Que faire de cet album conservé depuis des décennies dans cette serviette de cuir ? Elle est le recueil des photographies des centaines d'enfants sauvés et la mémoire des difficultés rencontrées pour leur faire établir des laissez-passer et trouver des familles d'accueil en Angleterre.
C'est Lady Elisabeth Maxwell, l'épouse française du magnat de la presse d'origine tchèque, qui est à l'initiative des rencontres de Nicholas Winton avec les nombreux rescapés qu'il avait contribué à sauver des griffes nazies. L'album témoin sera plus tard remis au mémorial pour la mémoire de la Shoah de Yad Vashem à Jérusalem.
Une vie de James Hawes documente une action à grande échelle entreprise malgré l'inertie de la plupart des Etats par des hommes et des femmes pour soustraire à la barbarie nazie des centaines d'enfants juifs de Tchécoslovaquie. Il documente sans être un simple documentaire dans la forme, en ayant fait le choix de recourir à la fiction pour assurer une reconstitution la plus fidèle possible et en faisant appel à Anthony Hopkins pour en assurer l'interprétation donc la promotion. Il inscrit ce sauvetage dans la longue histoire de ceux qui ont tout fait pour contrecarrer la barbarie dont toute l'Europe était devenue la proie.
Une poignée d'hommes et de femmes pour venir au secours du plus grand nombre possible ou même d'un seul s'il est menacé. Un homme ou une femme qui mobilise des énergies et qui, sans désemparer, organisent la fuite ou la protection de milliers d'autres.
Comme Aristides de Sousa Mendes, diplomate portugais en poste à Bordeaux qui fait délivrer par ses services plusieurs milliers de visas à des personnes fuyant la même barbarie.
Comme Paul Grüninger, ce garde-frontière suisse, qui organise le passage de la frontière de l'Autriche annexée vers une Suisse sourcilleuse, pour des milliers de réfugiés juifs, allant jusqu' à établir les faux en écriture nécessaires pour que leur accueil soit pérenne.
Comme ces paysans du Chambon-sur-Lignon et des communes du plateau du Vivarais en Haute-Loire qui ont accueilli et soustrait des centaines de juifs aux persécutions.

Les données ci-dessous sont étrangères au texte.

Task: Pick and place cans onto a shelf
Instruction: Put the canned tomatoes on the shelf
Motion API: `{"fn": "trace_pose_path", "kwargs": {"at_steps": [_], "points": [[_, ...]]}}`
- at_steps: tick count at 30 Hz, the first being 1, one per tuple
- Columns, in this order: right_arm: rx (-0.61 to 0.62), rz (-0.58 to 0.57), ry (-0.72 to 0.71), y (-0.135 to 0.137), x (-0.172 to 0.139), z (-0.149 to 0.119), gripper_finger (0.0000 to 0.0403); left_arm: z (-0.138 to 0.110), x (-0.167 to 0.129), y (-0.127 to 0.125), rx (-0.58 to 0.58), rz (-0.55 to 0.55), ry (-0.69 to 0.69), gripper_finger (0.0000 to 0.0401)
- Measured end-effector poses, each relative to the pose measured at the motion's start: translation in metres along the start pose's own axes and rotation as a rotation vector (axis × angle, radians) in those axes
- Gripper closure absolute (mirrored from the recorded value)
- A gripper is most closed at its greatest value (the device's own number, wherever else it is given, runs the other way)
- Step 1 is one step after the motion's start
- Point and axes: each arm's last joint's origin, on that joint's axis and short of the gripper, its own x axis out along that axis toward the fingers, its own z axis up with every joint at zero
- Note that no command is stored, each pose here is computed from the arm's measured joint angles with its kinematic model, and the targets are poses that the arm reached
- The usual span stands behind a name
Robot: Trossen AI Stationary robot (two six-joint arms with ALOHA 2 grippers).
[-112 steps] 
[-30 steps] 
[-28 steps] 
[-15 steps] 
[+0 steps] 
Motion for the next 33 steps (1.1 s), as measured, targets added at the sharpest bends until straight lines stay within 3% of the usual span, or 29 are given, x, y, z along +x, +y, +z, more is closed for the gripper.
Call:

Comme Aracy de Carvalho, diplomate brésilienne qui délivre, dans l'urgence, des milliers de visa pour le Brésil.
Comme Jan Zwartendijk, industriel et consul hollandais en Lituanie qui fournit à la chaîne des visas pour Curaçao dans les Antilles néerlandaises pendant que son collègue japonais, le consul Sugihara signe les visas de transit pour que les fuyards puissent prendre le transibérien.
Comme le Suisse Carl Lutz diplomate en poste à Budapest qui mobilise une véritable armée de fonctionnaires pour organiser protection puis départ du pays pour la Palestine de plusieurs dizaines de milliers de juifs.
Nicholas Winton n'a pas pu recevoir le titre de Juste parmi les nations pour son action contrairement à Aristides de Sousa Mendes et Paul Grüninger. Il était considéré comme juif lui-même car ses parents s'étaient convertis au christiannisme pour favoriser leur intégration dans leur nouvelle patrie. Il sera anobli par la reine Elisabeth II et il a reçu de nombreuses distinctions au Royaume-Uni et en Tchécoslovaquie. Si ses actions étaient connues dans ces deux pays, lui-même ne l'était pas en France, c'est désormais lacune comblée.